## WHAT IS NEEDED
Please give back the lines from the line containing "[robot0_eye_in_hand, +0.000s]" through the end of the listing below, exactly as written and without pictures.
⟨
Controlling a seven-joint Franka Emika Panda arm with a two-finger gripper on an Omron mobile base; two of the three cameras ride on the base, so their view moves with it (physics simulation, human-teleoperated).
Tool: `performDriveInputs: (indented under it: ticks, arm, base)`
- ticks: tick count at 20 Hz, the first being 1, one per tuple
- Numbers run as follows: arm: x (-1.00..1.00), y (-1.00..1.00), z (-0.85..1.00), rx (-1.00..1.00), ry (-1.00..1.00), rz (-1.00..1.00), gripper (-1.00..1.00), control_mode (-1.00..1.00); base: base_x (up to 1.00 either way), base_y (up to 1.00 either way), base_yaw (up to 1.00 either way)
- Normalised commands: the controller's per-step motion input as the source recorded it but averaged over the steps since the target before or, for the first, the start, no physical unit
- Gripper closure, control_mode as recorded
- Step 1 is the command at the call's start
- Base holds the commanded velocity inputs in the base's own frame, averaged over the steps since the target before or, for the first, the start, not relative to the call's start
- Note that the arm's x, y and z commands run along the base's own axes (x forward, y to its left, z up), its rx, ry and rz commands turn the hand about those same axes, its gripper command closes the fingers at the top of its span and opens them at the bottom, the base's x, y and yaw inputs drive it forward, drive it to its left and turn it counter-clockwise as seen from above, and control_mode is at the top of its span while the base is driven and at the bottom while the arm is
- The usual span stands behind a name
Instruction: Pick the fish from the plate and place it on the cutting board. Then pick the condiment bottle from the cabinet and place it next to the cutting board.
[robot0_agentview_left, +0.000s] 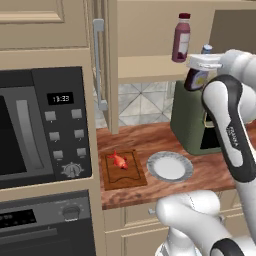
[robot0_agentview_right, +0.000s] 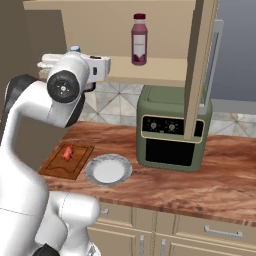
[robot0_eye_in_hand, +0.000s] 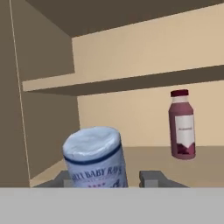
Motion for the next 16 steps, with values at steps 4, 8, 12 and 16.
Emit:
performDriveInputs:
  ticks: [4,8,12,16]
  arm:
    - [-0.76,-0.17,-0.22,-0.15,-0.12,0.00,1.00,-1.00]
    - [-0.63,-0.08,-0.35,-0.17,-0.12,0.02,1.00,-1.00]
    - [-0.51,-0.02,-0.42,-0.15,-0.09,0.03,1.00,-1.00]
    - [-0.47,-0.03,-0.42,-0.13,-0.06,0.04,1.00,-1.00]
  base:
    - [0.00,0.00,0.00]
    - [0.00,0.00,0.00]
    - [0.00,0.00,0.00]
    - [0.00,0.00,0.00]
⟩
## EXERCISE RESULT
[robot0_eye_in_hand, +0.000s] 
Motion for the next 16 steps, with values at steps 4, 8, 12 and 16.
Emit:
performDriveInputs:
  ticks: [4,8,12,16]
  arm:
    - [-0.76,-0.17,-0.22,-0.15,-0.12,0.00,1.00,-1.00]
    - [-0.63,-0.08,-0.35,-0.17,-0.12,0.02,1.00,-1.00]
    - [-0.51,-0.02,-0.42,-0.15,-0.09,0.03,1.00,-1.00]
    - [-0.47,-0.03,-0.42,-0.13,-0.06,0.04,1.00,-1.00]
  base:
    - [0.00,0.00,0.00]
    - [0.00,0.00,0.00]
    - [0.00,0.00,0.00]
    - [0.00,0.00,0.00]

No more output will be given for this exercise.